▶ **Recorded information**:
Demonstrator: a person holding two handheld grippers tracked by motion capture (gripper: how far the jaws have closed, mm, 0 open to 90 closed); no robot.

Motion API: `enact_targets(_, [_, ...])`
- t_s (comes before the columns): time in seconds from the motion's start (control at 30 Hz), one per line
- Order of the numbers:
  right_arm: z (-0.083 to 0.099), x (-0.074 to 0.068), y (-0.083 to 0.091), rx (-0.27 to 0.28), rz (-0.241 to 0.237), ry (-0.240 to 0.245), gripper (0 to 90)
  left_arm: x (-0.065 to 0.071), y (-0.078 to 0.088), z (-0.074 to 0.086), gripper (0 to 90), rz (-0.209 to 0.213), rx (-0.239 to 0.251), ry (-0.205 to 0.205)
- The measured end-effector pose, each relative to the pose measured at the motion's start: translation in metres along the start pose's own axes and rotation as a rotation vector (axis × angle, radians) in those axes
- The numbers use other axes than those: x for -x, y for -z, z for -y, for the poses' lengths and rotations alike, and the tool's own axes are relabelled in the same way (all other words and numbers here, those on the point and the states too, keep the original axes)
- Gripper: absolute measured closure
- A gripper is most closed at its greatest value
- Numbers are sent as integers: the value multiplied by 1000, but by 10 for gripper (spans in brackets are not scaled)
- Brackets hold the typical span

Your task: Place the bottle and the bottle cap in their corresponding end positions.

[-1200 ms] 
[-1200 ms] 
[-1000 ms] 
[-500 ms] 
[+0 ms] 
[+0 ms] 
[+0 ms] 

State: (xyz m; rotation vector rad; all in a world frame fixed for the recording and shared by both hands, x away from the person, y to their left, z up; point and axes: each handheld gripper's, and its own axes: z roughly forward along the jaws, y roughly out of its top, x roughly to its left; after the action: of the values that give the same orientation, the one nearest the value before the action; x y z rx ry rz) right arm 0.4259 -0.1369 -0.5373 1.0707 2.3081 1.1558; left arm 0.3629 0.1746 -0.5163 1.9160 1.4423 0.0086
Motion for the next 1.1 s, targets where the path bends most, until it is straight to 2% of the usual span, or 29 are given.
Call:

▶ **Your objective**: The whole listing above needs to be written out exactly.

▶ **Response to this task**:
Demonstrator: a person holding two handheld grippers tracked by motion capture (gripper: how far the jaws have closed, mm, 0 open to 90 closed); no robot.

Motion API: `enact_targets(_, [_, ...])`
- t_s (comes before the columns): time in seconds from the motion's start (control at 30 Hz), one per line
- Order of the numbers:
  right_arm: z (-0.083 to 0.099), x (-0.074 to 0.068), y (-0.083 to 0.091), rx (-0.27 to 0.28), rz (-0.241 to 0.237), ry (-0.240 to 0.245), gripper (0 to 90)
  left_arm: x (-0.065 to 0.071), y (-0.078 to 0.088), z (-0.074 to 0.086), gripper (0 to 90), rz (-0.209 to 0.213), rx (-0.239 to 0.251), ry (-0.205 to 0.205)
- The measured end-effector pose, each relative to the pose measured at the motion's start: translation in metres along the start pose's own axes and rotation as a rotation vector (axis × angle, radians) in those axes
- The numbers use other axes than those: x for -x, y for -z, z for -y, for the poses' lengths and rotations alike, and the tool's own axes are relabelled in the same way (all other words and numbers here, those on the point and the states too, keep the original axes)
- Gripper: absolute measured closure
- A gripper is most closed at its greatest value
- Numbers are sent as integers: the value multiplied by 1000, but by 10 for gripper (spans in brackets are not scaled)
- Brackets hold the typical span

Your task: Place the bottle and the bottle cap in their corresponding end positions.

[-1200 ms] 
[-1200 ms] 
[-1000 ms] 
[-500 ms] 
[+0 ms] 
[+0 ms] 
[+0 ms] 

State: (xyz m; rotation vector rad; all in a world frame fixed for the recording and shared by both hands, x away from the person, y to their left, z up; point and axes: each handheld gripper's, and its own axes: z roughly forward along the jaws, y roughly out of its top, x roughly to its left; after the action: of the values that give the same orientation, the one nearest the value before the action; x y z rx ry rz) right arm 0.4259 -0.1369 -0.5373 1.0707 2.3081 1.1558; left arm 0.3629 0.1746 -0.5163 1.9160 1.4423 0.0086
Motion for the next 1.1 s, targets where the path bends most, until it is straight to 2% of the usual span, or 29 are given.
Call:

For this exercise, nothing more remains to be done.